> **Your objective**: Your answer should be one number, the count of lines in the listing below containing the word "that".

--

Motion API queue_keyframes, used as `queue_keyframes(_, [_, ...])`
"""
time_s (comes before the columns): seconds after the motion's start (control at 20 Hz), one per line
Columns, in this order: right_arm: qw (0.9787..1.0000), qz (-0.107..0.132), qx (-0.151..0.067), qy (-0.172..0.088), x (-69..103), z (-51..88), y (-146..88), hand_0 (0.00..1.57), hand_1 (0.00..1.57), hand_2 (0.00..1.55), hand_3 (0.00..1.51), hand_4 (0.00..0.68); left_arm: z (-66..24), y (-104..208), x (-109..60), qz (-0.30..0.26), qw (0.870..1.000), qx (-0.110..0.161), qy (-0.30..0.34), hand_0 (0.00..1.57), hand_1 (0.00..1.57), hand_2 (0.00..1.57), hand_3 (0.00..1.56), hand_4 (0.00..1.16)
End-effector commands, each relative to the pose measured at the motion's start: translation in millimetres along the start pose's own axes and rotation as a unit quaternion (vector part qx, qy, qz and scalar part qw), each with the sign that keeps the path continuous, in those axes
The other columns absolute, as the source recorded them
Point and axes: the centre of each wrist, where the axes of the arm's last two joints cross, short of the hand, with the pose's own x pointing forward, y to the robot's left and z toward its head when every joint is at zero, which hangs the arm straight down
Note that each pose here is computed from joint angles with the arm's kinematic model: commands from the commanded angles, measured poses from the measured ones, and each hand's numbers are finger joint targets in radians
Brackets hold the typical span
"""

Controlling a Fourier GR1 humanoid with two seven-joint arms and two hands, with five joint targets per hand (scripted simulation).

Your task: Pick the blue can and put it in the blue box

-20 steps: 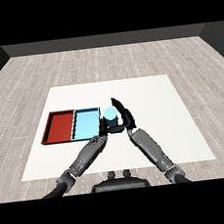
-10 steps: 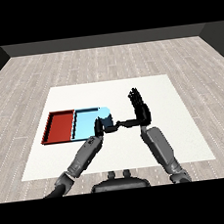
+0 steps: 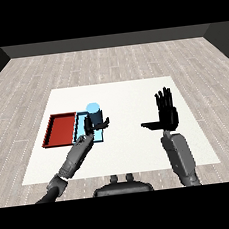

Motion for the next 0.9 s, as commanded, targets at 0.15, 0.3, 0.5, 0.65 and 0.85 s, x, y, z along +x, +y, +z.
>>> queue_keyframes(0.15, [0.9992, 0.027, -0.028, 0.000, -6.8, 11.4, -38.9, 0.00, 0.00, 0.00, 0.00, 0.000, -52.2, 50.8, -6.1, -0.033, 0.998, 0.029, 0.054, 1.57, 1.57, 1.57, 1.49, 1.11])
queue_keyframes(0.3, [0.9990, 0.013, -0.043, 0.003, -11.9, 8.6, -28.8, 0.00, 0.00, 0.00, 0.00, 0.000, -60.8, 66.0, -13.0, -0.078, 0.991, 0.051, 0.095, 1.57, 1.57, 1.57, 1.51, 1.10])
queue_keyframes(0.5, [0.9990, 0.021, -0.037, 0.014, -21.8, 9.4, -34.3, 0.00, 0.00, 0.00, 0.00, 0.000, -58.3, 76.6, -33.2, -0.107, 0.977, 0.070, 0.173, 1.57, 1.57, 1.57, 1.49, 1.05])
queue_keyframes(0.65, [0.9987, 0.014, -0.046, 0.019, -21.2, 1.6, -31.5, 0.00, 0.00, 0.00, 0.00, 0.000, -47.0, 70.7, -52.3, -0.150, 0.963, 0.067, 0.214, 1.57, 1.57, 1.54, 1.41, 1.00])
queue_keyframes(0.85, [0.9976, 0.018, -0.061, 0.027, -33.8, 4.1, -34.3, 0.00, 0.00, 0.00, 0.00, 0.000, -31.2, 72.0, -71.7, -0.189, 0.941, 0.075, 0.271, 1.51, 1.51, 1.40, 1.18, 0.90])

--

> **Result of this task**: 2